Deequ Library
A Deequ Library is a unit testing library for Spark jobs that use Spark dataframes.
References
2020
- https://github.com/awslabs/deequ
- QUOTE: ... Deequ is a library built on top of Apache Spark for defining "unit tests for data", which measure data quality in large datasets. ...
... Deequ's purpose is to "unit-test" data to find errors early, before the data gets fed to consuming systems or machine learning algorithms. In the following, we will walk you through a toy example to showcase the most basic usage of our library. ...
Deequ works on tabular data, e.g., CSV files, database tables, logs, flattened json files, basically anything that you can fit into a Spark dataframe. ...
... Our library is built on Apache Spark and is designed to work with very large datasets (think billions of rows) that typically live in a distributed filesystem or a data warehouse. ...

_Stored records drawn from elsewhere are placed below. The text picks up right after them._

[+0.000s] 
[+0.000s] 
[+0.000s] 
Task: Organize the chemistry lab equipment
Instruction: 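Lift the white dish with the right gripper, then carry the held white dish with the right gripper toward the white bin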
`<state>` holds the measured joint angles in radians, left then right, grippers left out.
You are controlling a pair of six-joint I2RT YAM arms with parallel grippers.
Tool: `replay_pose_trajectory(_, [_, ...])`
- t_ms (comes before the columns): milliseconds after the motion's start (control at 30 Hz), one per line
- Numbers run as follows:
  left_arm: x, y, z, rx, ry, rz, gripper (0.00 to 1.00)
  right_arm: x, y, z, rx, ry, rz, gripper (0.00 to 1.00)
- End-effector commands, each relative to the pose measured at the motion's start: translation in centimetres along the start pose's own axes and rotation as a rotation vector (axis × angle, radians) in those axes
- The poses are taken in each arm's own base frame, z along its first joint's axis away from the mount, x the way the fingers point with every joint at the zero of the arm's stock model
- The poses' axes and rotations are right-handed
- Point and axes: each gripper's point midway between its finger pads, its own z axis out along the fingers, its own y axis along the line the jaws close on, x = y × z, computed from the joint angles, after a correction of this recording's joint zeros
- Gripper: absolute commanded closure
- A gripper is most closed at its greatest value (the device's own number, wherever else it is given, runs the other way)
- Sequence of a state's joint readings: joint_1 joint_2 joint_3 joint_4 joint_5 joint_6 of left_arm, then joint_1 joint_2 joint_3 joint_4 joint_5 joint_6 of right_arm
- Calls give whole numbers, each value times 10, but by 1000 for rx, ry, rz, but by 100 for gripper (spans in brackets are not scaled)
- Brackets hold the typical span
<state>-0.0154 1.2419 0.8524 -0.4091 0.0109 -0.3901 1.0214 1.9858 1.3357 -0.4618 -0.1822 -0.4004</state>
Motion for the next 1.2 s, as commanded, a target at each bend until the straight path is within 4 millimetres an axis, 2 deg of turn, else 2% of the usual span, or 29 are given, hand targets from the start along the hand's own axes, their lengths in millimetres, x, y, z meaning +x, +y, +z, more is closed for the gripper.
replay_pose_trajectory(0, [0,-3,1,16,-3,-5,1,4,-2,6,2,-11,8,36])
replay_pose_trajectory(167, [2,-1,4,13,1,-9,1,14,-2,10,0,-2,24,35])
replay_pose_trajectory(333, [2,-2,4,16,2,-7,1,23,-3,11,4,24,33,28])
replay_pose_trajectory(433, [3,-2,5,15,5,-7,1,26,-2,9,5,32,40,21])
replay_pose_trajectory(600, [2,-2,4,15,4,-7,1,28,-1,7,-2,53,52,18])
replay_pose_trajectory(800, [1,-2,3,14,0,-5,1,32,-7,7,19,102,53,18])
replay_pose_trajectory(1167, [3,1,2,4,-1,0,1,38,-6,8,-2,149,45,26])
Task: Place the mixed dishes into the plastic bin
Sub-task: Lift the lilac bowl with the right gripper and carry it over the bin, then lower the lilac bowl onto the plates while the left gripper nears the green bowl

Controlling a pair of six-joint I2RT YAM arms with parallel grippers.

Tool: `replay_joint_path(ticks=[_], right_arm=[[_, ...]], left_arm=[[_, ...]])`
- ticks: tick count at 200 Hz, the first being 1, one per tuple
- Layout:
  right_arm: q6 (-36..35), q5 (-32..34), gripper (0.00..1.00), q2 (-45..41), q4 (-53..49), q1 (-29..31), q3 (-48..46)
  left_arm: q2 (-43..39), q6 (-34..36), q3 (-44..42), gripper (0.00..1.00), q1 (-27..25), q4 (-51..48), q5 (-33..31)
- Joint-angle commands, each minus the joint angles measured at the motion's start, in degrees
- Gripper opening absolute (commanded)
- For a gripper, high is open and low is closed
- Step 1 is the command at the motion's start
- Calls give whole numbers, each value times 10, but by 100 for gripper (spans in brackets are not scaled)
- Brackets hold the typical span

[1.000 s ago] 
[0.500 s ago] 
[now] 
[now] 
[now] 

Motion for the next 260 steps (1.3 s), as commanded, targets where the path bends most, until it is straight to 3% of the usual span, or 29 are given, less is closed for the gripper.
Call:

... Most applications that work with data have implicit assumptions about that data, e.g., that attributes have certain types, do not contain NULL values, and so on. If these assumptions are violated, your application might crash or produce wrong outputs. The idea behind deequ is to explicitly state these assumptions in the form of a "unit-test" for data, which can be verified on a piece of data at hand. If the data has errors, we can "quarantine" and fix it, before we feed to an application.
- QUOTE: ... Deequ is a library built on top of Apache Spark for defining "unit tests for data", which measure data quality in large datasets. ...